» **EXERCISE PROMPT**:
Would you repeat all the lines below, exactly as they stand?

» **STORED DATA**:
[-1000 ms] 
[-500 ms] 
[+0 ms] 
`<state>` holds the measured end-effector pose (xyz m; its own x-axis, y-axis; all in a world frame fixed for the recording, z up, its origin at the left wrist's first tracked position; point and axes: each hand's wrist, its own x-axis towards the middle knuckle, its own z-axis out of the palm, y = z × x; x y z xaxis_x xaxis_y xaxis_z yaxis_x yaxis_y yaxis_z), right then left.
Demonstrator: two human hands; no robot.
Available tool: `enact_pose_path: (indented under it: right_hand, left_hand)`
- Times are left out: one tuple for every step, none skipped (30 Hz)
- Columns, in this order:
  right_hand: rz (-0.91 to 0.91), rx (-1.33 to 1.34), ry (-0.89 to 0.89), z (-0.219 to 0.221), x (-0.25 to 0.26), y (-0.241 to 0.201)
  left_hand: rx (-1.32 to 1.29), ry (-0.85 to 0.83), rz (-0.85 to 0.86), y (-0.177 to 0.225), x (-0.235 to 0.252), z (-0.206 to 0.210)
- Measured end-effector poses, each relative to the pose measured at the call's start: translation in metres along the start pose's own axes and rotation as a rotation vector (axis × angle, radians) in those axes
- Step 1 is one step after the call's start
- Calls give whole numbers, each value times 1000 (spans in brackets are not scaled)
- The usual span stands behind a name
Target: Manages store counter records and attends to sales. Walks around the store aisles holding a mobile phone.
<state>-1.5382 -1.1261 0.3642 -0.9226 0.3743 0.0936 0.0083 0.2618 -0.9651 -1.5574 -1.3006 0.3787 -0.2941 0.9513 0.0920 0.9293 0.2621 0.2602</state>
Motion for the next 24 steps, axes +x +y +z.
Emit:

» **REPLY**:
[-1000 ms] 
[-500 ms] 
[+0 ms] 
`<state>` holds the measured end-effector pose (xyz m; its own x-axis, y-axis; all in a world frame fixed for the recording, z up, its origin at the left wrist's first tracked position; point and axes: each hand's wrist, its own x-axis towards the middle knuckle, its own z-axis out of the palm, y = z × x; x y z xaxis_x xaxis_y xaxis_z yaxis_x yaxis_y yaxis_z), right then left.
Demonstrator: two human hands; no robot.
Available tool: `enact_pose_path: (indented under it: right_hand, left_hand)`
- Times are left out: one tuple for every step, none skipped (30 Hz)
- Columns, in this order:
  right_hand: rz (-0.91 to 0.91), rx (-1.33 to 1.34), ry (-0.89 to 0.89), z (-0.219 to 0.221), x (-0.25 to 0.26), y (-0.241 to 0.201)
  left_hand: rx (-1.32 to 1.29), ry (-0.85 to 0.83), rz (-0.85 to 0.86), y (-0.177 to 0.225), x (-0.235 to 0.252), z (-0.206 to 0.210)
- Measured end-effector poses, each relative to the pose measured at the call's start: translation in metres along the start pose's own axes and rotation as a rotation vector (axis × angle, radians) in those axes
- Step 1 is one step after the call's start
- Calls give whole numbers, each value times 1000 (spans in brackets are not scaled)
- The usual span stands behind a name
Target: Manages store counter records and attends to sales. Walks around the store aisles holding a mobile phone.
<state>-1.5382 -1.1261 0.3642 -0.9226 0.3743 0.0936 0.0083 0.2618 -0.9651 -1.5574 -1.3006 0.3787 -0.2941 0.9513 0.0920 0.9293 0.2621 0.2602</state>
Motion for the next 24 steps, axes +x +y +z.
Emit:

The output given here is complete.